Tuesday, Mar 6, 2012 4:50 AM 20:09:43 EST, www.salon.com
A new speech by Eric Holder cements Obama’s legacy as the president who pioneered secretive, charge-less executions
Barack Obama and Eric Holder (Credit: Reuters)
In a speech at Northwestern University yesterday, Attorney General Eric Holder provided the most detailed explanation yet for why the Obama administration believes it has the authority to secretly target U.S. citizens for execution by the CIA without even charging them with a crime, notifying them of the accusations, or affording them an opportunity to respond, instead condemning them to death without a shred of transparency or judicial oversight. The administration continues to conceal the legal memorandum it obtained to justify these killings, and, as The New York Times‘ Charlie Savage noted, Holder’s “speech contained no footnotes or specific legal citations, and it fell far short of the level of detail contained in the Office of Legal Counsel memo.” But the crux of Holder’s argument as set forth in yesterday’s speech is this:
Some have argued that the president is required to get permission from a federal court before taking action against a United States citizen who is a senior operational leader of Al Qaeda or associated forces. This is simply not accurate. “Due process” and “judicial process” are not one and the same, particularly when it comes to national security. The Constitution guarantees due process, not judicial process.
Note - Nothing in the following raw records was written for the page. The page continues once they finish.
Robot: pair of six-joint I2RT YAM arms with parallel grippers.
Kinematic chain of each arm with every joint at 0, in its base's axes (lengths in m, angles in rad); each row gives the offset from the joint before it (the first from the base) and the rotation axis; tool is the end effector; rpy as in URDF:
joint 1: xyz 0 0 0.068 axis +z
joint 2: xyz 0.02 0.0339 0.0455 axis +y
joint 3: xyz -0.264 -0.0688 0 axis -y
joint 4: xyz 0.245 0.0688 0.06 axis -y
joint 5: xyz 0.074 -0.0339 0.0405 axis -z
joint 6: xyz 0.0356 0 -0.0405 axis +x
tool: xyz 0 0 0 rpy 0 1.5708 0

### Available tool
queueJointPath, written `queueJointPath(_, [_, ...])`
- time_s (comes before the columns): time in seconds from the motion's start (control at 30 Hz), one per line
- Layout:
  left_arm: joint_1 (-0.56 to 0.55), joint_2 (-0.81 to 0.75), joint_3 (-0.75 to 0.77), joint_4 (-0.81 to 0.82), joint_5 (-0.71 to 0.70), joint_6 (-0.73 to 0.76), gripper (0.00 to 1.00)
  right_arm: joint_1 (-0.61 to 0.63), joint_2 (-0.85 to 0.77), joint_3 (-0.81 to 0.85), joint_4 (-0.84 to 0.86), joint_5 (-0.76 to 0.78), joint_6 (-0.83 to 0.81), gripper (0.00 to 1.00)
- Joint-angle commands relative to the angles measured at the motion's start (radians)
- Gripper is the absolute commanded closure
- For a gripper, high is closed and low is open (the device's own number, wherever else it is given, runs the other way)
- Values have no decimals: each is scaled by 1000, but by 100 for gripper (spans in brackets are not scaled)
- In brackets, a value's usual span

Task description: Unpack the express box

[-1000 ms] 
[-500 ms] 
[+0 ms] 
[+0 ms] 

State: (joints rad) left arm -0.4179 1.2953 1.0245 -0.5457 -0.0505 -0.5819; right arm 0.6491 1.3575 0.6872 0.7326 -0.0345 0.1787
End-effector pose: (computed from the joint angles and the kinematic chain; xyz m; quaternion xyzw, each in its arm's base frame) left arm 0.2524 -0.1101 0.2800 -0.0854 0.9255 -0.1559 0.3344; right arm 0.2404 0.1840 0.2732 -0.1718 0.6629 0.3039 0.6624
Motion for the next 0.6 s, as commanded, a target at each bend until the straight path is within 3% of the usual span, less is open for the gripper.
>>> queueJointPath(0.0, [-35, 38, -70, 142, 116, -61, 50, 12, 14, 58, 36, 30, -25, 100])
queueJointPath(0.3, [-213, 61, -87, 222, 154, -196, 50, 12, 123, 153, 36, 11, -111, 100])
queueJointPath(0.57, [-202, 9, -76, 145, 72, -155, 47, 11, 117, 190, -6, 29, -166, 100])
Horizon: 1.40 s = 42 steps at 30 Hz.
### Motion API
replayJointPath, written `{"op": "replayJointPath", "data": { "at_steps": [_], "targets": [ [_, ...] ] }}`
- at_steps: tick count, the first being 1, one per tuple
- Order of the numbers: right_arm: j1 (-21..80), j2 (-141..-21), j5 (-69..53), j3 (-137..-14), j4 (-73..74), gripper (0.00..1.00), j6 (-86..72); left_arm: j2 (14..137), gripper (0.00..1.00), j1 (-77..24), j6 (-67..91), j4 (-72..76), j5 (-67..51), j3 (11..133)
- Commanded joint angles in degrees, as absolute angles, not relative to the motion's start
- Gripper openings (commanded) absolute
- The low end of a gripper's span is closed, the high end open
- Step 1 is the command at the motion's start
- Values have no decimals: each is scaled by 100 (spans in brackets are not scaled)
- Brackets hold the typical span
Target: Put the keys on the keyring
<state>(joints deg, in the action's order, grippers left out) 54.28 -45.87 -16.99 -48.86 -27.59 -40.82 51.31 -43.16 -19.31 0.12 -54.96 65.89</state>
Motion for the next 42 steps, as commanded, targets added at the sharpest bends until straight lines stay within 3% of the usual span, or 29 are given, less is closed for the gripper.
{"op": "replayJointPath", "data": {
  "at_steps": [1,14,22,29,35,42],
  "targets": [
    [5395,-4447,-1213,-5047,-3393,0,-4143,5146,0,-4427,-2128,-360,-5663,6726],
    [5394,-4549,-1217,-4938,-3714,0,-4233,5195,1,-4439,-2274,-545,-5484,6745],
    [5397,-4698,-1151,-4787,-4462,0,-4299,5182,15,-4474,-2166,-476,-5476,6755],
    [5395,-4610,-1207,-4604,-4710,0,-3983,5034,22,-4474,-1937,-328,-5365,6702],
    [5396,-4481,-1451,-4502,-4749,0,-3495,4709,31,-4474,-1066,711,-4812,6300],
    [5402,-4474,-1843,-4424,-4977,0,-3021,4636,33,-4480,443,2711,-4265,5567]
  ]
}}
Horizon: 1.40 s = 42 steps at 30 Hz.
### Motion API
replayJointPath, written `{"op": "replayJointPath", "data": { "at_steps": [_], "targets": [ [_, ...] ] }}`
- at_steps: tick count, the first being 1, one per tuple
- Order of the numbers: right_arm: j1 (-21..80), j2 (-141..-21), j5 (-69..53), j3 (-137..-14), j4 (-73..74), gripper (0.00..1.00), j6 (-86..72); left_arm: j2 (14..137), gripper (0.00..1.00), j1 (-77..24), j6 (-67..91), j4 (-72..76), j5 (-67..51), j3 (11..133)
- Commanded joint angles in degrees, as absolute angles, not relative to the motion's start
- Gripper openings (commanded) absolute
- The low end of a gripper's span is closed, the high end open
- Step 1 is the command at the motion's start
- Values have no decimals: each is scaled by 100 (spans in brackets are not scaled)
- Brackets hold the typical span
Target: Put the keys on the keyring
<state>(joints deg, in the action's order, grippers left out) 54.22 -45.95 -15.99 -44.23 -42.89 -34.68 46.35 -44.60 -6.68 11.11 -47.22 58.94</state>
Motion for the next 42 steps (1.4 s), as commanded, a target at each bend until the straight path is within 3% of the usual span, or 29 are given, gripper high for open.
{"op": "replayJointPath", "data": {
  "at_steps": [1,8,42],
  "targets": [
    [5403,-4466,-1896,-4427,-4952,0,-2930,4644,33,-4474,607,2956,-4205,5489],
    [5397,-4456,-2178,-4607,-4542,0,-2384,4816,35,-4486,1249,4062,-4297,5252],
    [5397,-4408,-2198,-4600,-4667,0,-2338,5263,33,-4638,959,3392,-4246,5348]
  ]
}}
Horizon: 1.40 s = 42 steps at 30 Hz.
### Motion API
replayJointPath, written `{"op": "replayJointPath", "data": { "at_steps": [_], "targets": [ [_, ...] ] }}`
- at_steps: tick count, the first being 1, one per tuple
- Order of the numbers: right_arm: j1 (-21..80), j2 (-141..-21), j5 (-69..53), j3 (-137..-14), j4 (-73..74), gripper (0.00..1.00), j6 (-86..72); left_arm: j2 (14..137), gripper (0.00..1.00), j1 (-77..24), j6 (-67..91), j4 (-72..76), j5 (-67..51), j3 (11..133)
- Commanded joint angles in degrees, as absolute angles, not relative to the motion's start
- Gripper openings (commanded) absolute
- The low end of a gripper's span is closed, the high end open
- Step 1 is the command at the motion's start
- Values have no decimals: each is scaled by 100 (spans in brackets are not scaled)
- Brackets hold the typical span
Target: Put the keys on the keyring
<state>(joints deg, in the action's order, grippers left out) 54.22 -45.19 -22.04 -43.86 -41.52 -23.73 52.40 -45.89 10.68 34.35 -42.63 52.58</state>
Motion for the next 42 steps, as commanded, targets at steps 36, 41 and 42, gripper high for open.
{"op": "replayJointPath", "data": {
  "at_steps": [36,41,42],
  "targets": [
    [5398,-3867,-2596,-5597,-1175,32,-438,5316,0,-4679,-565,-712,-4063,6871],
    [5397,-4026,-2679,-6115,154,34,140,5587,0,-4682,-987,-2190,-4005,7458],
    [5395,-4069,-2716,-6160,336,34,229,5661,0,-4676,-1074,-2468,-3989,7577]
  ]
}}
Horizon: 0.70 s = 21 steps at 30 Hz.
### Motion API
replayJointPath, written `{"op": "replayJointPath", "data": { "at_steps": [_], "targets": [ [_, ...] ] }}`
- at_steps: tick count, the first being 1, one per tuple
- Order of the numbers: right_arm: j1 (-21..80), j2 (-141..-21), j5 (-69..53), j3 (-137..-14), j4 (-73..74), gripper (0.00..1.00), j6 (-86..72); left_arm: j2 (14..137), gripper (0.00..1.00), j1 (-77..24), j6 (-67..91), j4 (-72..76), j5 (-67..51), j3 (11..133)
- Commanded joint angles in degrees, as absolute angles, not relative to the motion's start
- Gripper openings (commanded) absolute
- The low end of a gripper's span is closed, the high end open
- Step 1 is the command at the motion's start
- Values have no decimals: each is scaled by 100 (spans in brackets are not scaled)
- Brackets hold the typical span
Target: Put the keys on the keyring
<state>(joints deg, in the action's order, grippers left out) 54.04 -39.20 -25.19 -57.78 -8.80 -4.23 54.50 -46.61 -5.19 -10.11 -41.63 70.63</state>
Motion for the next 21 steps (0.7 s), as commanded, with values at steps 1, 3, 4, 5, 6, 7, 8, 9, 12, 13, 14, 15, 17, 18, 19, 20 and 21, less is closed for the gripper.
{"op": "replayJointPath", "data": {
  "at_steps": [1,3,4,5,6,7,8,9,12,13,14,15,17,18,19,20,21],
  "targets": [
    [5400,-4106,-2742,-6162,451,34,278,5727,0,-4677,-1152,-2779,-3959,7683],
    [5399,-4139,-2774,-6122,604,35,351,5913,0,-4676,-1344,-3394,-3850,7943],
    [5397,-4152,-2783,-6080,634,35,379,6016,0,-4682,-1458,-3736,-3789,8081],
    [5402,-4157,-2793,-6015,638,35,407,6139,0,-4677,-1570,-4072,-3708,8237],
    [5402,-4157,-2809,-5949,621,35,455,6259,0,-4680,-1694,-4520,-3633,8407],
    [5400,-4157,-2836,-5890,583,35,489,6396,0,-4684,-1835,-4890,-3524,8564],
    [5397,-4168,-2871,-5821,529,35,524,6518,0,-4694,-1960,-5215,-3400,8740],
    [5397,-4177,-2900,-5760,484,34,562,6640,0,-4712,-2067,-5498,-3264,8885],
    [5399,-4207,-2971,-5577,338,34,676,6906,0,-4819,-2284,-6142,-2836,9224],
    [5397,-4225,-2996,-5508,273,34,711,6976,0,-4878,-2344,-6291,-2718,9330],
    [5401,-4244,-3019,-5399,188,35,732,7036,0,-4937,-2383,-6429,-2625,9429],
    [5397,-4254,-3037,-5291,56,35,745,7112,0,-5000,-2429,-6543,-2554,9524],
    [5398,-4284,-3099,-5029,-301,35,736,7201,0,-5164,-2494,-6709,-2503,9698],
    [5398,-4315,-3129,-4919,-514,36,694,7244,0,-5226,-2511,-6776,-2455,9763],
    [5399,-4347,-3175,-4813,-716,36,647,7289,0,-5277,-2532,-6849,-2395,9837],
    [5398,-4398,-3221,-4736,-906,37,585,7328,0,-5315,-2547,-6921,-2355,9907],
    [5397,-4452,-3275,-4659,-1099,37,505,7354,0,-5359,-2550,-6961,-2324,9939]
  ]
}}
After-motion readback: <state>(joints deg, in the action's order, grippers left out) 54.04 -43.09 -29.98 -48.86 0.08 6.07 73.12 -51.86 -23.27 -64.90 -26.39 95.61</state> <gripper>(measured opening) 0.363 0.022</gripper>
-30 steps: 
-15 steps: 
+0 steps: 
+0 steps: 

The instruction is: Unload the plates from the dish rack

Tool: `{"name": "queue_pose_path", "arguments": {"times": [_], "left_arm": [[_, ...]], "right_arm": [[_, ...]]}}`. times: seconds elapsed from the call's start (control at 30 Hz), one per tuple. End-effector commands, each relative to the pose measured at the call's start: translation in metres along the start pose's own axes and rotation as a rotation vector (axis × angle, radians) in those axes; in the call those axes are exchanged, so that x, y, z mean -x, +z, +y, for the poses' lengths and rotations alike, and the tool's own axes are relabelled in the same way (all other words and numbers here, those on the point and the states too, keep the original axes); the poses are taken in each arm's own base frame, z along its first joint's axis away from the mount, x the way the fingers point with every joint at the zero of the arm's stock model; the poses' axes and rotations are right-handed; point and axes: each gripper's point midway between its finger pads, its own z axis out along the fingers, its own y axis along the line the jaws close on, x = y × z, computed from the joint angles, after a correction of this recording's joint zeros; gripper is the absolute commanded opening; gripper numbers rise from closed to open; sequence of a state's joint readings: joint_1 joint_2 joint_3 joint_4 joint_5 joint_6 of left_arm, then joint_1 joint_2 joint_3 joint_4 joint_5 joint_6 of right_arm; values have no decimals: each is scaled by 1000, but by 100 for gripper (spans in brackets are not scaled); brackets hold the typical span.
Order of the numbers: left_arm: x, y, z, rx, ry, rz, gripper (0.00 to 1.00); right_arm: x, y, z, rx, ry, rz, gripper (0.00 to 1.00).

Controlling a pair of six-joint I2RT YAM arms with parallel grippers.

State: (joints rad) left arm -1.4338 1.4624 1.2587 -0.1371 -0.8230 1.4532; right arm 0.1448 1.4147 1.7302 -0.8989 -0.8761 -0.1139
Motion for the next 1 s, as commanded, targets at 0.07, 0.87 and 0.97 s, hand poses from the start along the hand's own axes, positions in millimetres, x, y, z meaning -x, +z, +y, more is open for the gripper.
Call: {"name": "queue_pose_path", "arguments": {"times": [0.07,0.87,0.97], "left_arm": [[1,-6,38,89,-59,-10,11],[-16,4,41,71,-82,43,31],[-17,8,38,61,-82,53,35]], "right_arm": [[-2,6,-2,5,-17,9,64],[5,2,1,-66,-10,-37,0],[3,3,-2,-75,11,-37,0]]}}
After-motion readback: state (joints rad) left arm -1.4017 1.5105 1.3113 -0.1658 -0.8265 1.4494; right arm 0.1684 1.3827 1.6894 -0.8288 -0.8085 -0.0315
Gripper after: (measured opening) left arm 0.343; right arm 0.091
When Obama officials (like Bush officials before them) refer to someone “who is a senior operational leader of Al Qaeda or associated forces,” what they mean is this: someone the President has accused and then decreed in secret to be a Terrorist without ever proving it with evidence. The “process” used by the Obama administration to target Americans for execution-by-CIA is, as reported last October by Reuters, as follows:
American militants like Anwar al-Awlaki are placed on a kill or capture list by a secretive panel of senior government officials, which then informs the president of its decisions . . . There is no public record of the operations or decisions of the panel, which is a subset of the White House’s National Security Council . . . Neither is there any law establishing its existence or setting out the rules by which it is supposed to operate.
As Leon Panetta recently confirmed, the President makes the ultimate decision as to whether the American will be killed: “[The] President of the United States obviously reviews these cases, reviews the legal justification, and in the end says, go or no go.”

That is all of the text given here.